[Exercise description] What should come back is the data below, word for word, minus any picture.

[Collected material]
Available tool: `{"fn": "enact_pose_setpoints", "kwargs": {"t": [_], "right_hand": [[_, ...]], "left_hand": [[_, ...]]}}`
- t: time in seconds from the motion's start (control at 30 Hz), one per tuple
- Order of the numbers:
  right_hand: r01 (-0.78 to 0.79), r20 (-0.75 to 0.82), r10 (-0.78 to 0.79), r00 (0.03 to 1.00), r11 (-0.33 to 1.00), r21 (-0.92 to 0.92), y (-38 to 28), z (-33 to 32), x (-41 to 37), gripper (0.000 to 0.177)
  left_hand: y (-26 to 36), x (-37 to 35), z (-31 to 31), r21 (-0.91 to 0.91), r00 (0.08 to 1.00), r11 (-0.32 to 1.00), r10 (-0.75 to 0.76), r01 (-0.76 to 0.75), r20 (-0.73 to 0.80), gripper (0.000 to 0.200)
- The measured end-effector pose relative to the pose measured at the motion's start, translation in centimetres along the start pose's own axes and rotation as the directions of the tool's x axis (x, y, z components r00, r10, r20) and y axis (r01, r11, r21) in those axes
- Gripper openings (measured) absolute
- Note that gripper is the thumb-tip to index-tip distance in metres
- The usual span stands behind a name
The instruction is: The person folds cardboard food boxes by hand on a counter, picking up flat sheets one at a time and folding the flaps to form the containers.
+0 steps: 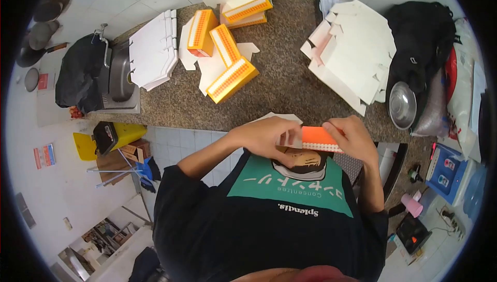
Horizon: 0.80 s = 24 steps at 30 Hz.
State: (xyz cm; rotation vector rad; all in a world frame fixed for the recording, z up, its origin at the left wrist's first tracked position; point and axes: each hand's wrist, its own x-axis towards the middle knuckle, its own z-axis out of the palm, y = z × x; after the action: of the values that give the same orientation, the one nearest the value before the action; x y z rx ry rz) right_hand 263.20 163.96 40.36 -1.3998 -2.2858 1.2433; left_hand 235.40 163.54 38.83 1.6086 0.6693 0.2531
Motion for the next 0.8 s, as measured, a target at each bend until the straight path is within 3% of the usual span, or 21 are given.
{"fn": "enact_pose_setpoints", "kwargs": {"t": [0.03,0.07,0.13,0.2,0.23,0.27,0.33,0.37,0.4,0.43,0.47,0.5,0.53,0.57,0.6,0.67,0.73,0.8], "right_hand": [[0.010,0.000,-0.010,1.000,1.000,-0.006,-0.1,-0.2,0.1,0.041],[0.069,0.047,-0.066,0.997,0.995,-0.075,-0.2,-0.3,0.2,0.043],[0.145,0.095,-0.132,0.987,0.979,-0.144,-1.4,-0.3,0.6,0.047],[0.180,0.220,-0.098,0.971,0.902,-0.392,-3.8,0.1,1.4,0.050],[0.214,0.251,-0.107,0.962,0.866,-0.452,-3.5,0.8,1.9,0.047],[0.215,0.243,-0.111,0.964,0.861,-0.460,-3.0,1.1,2.1,0.047],[0.297,0.187,-0.248,0.951,0.902,-0.312,-1.8,0.6,2.3,0.036],[0.302,0.179,-0.254,0.950,0.895,-0.328,-1.5,-0.3,2.0,0.036],[0.107,-0.003,-0.107,0.994,0.993,-0.051,-1.4,-1.1,1.3,0.027],[-0.053,-0.128,0.090,0.988,0.963,0.266,-1.4,-1.5,0.8,0.019],[-0.043,-0.137,0.081,0.987,0.965,0.258,-1.3,-1.3,0.6,0.019],[0.087,-0.337,0.082,0.938,0.885,0.457,-1.1,-0.7,0.6,0.015],[0.251,-0.514,0.129,0.848,0.757,0.603,-1.6,-0.4,0.9,0.018],[0.345,-0.568,0.134,0.812,0.675,0.652,-3.2,0.1,1.4,0.028],[0.431,-0.615,0.136,0.777,0.598,0.676,-3.5,1.3,2.4,0.034],[0.497,-0.692,0.135,0.709,0.600,0.627,-2.1,3.2,4.7,0.035],[0.497,-0.686,0.223,0.693,0.541,0.678,-1.3,4.0,6.0,0.033],[0.497,-0.670,0.322,0.669,0.478,0.725,-1.0,3.5,6.7,0.031]], "left_hand": [[-0.2,-0.2,-0.4,0.212,0.999,0.977,0.030,-0.037,0.039,0.022],[-0.2,-0.2,0.0,0.216,0.999,0.976,0.031,-0.036,0.027,0.022],[0.2,0.2,1.6,0.433,0.985,0.900,0.108,-0.038,-0.136,0.021],[1.4,1.4,2.0,0.495,0.982,0.867,0.138,-0.059,-0.125,0.020],[2.3,2.0,2.3,0.483,0.974,0.875,0.087,0.025,-0.209,0.020],[2.9,2.3,2.5,0.463,0.956,0.880,0.038,0.106,-0.292,0.021],[3.8,2.3,2.0,0.545,0.947,0.835,0.114,0.074,-0.302,0.032],[4.7,2.0,1.6,0.751,0.817,0.652,0.372,0.108,-0.440,0.042],[5.5,1.6,1.3,0.876,0.624,0.430,0.629,0.216,-0.463,0.052],[4.7,1.0,1.7,0.813,0.559,0.529,0.609,0.242,-0.563,0.069],[4.2,1.1,2.1,0.818,0.551,0.523,0.620,0.241,-0.559,0.069],[3.8,1.2,2.3,0.502,0.645,0.863,0.350,0.060,-0.679,0.068],[3.6,1.3,2.4,0.037,0.771,0.998,0.066,-0.054,-0.633,0.066],[4.0,2.1,2.7,-0.150,0.823,0.983,0.002,-0.106,-0.568,0.064],[3.5,3.3,3.1,-0.151,0.823,0.983,0.002,-0.107,-0.569,0.064],[1.7,5.9,2.8,0.357,0.552,0.905,0.425,-0.233,-0.717,0.066],[1.1,7.0,1.6,0.426,0.543,0.890,0.442,-0.164,-0.714,0.067],[0.1,7.8,1.2,0.325,0.521,0.923,0.385,-0.206,-0.762,0.066]]}}
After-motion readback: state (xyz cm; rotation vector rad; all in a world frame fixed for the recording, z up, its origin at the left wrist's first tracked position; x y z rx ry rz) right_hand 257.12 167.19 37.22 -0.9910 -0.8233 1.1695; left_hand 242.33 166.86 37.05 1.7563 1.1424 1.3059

[Answer to this exercise]
Available tool: `{"fn": "enact_pose_setpoints", "kwargs": {"t": [_], "right_hand": [[_, ...]], "left_hand": [[_, ...]]}}`
- t: time in seconds from the motion's start (control at 30 Hz), one per tuple
- Order of the numbers:
  right_hand: r01 (-0.78 to 0.79), r20 (-0.75 to 0.82), r10 (-0.78 to 0.79), r00 (0.03 to 1.00), r11 (-0.33 to 1.00), r21 (-0.92 to 0.92), y (-38 to 28), z (-33 to 32), x (-41 to 37), gripper (0.000 to 0.177)
  left_hand: y (-26 to 36), x (-37 to 35), z (-31 to 31), r21 (-0.91 to 0.91), r00 (0.08 to 1.00), r11 (-0.32 to 1.00), r10 (-0.75 to 0.76), r01 (-0.76 to 0.75), r20 (-0.73 to 0.80), gripper (0.000 to 0.200)
- The measured end-effector pose relative to the pose measured at the motion's start, translation in centimetres along the start pose's own axes and rotation as the directions of the tool's x axis (x, y, z components r00, r10, r20) and y axis (r01, r11, r21) in those axes
- Gripper openings (measured) absolute
- Note that gripper is the thumb-tip to index-tip distance in metres
- The usual span stands behind a name
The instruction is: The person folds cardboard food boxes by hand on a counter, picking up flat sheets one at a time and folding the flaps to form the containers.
+0 steps: 
Horizon: 0.80 s = 24 steps at 30 Hz.
State: (xyz cm; rotation vector rad; all in a world frame fixed for the recording, z up, its origin at the left wrist's first tracked position; point and axes: each hand's wrist, its own x-axis towards the middle knuckle, its own z-axis out of the palm, y = z × x; after the action: of the values that give the same orientation, the one nearest the value before the action; x y z rx ry rz) right_hand 263.20 163.96 40.36 -1.3998 -2.2858 1.2433; left_hand 235.40 163.54 38.83 1.6086 0.6693 0.2531
Motion for the next 0.8 s, as measured, a target at each bend until the straight path is within 3% of the usual span, or 21 are given.
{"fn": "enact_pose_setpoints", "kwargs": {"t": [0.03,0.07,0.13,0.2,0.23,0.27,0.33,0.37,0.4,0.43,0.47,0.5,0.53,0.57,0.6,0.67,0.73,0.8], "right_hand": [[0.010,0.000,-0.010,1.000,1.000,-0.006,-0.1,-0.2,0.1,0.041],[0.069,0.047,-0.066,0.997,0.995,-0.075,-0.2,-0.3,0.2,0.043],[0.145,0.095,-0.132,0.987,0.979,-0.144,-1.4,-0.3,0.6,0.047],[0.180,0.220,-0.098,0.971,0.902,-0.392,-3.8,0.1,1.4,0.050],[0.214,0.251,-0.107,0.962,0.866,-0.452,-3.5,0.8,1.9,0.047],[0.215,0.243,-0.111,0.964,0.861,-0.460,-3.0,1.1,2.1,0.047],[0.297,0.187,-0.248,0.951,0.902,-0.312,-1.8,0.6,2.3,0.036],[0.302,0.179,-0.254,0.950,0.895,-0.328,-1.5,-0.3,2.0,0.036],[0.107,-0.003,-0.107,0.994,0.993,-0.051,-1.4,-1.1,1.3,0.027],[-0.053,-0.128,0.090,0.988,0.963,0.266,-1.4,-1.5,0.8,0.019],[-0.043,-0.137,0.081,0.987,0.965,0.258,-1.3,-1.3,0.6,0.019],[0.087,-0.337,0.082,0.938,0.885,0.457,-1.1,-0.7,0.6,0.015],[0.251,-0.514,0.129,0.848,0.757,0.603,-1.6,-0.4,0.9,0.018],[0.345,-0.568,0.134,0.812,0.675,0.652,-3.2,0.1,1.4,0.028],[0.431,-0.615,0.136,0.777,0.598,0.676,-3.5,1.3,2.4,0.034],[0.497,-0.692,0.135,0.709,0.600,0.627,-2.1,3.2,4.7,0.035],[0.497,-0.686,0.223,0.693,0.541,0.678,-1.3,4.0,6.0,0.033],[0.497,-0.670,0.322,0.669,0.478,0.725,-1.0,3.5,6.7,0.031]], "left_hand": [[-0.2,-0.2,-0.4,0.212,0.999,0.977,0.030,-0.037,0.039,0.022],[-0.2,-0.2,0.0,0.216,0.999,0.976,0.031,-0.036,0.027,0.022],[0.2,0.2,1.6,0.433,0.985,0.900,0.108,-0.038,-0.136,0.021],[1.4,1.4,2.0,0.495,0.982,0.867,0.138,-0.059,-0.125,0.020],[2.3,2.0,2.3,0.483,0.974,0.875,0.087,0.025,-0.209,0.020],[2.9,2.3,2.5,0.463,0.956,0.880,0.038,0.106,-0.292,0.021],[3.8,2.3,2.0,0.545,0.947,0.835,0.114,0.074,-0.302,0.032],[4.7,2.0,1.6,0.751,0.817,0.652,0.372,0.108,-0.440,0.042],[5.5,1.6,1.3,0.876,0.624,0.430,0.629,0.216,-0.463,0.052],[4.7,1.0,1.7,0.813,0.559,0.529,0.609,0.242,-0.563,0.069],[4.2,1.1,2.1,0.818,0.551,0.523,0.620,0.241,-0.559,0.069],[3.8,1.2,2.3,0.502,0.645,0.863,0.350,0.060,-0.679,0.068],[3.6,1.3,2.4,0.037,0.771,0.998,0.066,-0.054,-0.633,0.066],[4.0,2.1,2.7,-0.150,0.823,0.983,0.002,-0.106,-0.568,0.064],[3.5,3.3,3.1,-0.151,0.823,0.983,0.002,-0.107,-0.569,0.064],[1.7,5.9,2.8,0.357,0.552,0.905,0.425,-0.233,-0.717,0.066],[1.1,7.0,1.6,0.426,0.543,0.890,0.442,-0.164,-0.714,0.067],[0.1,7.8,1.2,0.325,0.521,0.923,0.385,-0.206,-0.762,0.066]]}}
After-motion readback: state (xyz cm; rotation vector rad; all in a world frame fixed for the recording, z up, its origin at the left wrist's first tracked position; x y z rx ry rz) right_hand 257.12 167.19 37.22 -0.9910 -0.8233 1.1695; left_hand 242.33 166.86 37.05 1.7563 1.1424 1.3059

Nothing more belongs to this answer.